Imam as-Suyuthi dalam Jazil al-Mawahib fi Ikhtilaf al-Madzahib mengatakan, “Aneh, jikalau ada orang yang mengagung-agungkan sebagian mazhab melebihi yang lain. Pengagungan ini yang menyebabkan jatuhnya martabat mazhab yang dikalahkan, bahkan kadangkala menyebabkan konflik di tengah orang awam. Lahirlah kemudian fanatisme dan sentimen Jahiliah.”
As-Suyuthi menambahkan, “Seharusnya, para ulama bersih dari perkara-perkara tersebut. Karena, perbedaan furu‘ tersebutpun telah terjadi pada zaman Sahabat, padahal mereka adalah umat terbaik. Namun, tak satupun di antara mereka ada yang menyerang atau memusuhi yang lain, juga menyatakan yang lain salah dan pendek akalnya.”
Bagaimana kita menerapkan toleransi dalam mazhab dalam kehidupan sehari-hari?
Contoh mudahnya adalah jika suatu saat kita menemukan seseorang yang gerakan shalatnya sedikit berbeda dengan kita, jangan dengan serta merta menyalahkannya bahkan menganggapnya bodoh.
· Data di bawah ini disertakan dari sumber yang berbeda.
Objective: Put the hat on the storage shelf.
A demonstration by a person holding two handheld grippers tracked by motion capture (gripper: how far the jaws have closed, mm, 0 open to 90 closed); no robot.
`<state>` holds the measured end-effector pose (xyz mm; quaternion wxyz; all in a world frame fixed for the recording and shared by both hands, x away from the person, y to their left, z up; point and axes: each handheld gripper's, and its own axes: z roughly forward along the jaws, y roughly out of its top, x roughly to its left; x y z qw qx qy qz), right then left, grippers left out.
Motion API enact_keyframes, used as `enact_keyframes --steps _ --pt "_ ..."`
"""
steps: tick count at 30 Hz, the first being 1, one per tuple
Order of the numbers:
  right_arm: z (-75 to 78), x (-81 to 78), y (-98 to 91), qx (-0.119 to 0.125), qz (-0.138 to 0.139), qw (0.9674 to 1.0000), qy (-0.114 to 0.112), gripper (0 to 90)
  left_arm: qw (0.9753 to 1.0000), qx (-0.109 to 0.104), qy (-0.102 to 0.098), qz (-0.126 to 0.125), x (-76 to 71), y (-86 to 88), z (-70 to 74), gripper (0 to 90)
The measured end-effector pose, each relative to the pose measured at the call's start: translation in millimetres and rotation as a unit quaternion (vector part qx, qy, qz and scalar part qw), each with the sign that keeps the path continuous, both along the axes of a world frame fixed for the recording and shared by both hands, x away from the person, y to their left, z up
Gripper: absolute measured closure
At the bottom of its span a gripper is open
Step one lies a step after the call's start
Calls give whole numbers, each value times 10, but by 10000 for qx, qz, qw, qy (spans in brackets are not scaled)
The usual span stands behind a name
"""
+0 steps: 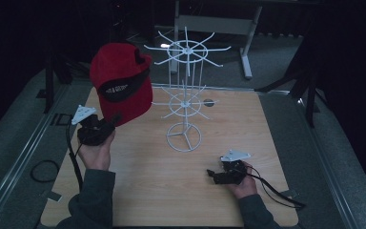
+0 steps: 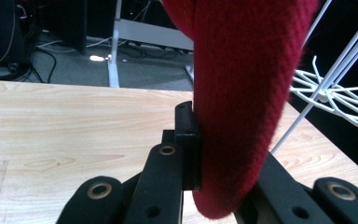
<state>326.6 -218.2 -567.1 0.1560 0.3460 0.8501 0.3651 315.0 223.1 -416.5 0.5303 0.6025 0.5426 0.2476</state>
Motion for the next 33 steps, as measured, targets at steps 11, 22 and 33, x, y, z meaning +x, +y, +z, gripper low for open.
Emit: enact_keyframes --steps 11,22,33 --pt "0 0 0 1 -2 10000 1 202 10000 -5 -87 12 -5 9 70 860" --pt "-1 0 1 1 -7 10000 -4 202 9999 -21 -163 22 -11 22 156 860" --pt "0 0 1 1 -6 10000 -1 202 9997 -66 -230 44 -8 45 233 860"
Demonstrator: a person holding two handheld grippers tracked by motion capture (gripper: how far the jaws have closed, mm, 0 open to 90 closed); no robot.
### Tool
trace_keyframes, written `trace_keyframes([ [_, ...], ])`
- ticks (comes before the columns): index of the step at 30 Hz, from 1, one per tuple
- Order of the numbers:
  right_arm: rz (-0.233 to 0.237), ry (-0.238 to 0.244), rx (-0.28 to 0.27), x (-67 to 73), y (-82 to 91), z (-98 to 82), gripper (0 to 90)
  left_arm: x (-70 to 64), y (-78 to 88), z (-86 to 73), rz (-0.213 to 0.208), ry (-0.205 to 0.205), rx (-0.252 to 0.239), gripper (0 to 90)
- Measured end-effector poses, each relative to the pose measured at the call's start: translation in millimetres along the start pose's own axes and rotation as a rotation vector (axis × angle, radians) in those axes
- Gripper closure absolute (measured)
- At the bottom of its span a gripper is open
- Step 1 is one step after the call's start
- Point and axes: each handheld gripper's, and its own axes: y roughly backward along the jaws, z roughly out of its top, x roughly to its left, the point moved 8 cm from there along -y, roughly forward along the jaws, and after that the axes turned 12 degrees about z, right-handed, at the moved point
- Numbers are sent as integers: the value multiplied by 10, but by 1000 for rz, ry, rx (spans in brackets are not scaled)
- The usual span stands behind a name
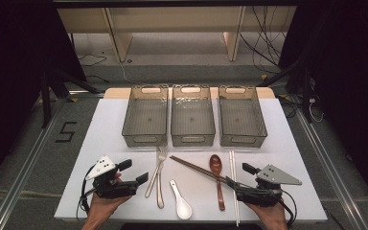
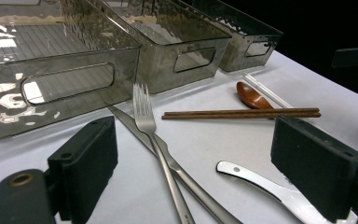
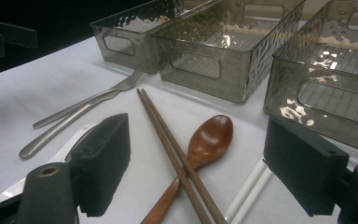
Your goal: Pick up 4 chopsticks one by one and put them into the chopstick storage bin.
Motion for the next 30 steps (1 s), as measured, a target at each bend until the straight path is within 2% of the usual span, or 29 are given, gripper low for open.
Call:
trace_keyframes([
  [10, 9, 1, 13, 7, -11, 24, 251, -10, 1, 2, -3, -4, -1, 141],
  [15, 34, 26, 62, 11, -29, 75, 258, -12, -1, 1, 0, -5, 0, 141],
  [18, 52, 48, 93, 0, -21, 172, 264, -6, 1, 3, 3, -5, -1, 141],
  [23, 55, 58, 128, -43, -24, 267, 266, -8, 1, 3, 3, -6, -1, 141],
  [25, 64, 65, 152, -55, -41, 310, 269, -7, 0, 3, 3, -6, -1, 142],
  [26, 73, 79, 188, -64, -74, 340, 273, -9, -1, 3, 3, -6, -1, 141],
  [30, 86, 89, 214, -74, -129, 400, 289, -15, -2, 2, 3, -10, -1, 141],
])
Kita perlu belajar lebih banyak hingga kita bisa memahami bahwa gerakan shalatnya mungkin saja benar menurut mazhabnya.
Imam Abu Daud meriwayatkan bahwa Rasulullah mengatakan apabila kita telah melakukan sesuai sunnah, maka shalat kita sah. Kalau kita merasa orang lain tidak mengerjakan sesuai yang Nabi lakukan, mungkin saja kita belum mengetahui keterangan yang disampaikan oleh Nabi yang dikumpulkan oleh para ulama. Boleh jadi, kita hanya tahu ketentuan satu mazhab saja tanpa mengetahui yang lain.
Maka dari itu, menuntut ilmu agama amat penting untuk menghadapi perbadaan ini. Terutama saat menghadapi dalil-dalil Al Qur’an dan Hadist. Mungkin saja kita salah memahami ayat Al Qur’an atau Hadist.
Oleh karenanya, Sikap bijak amat dituntut dalam menghadapi ragam mazhab. Kita tidak perlu pusing saat menghadapi perbedaan. Mungkin saja kita yang kurang belajar hingga kita merasa bahwa yang orang lain lakukan adalah salah.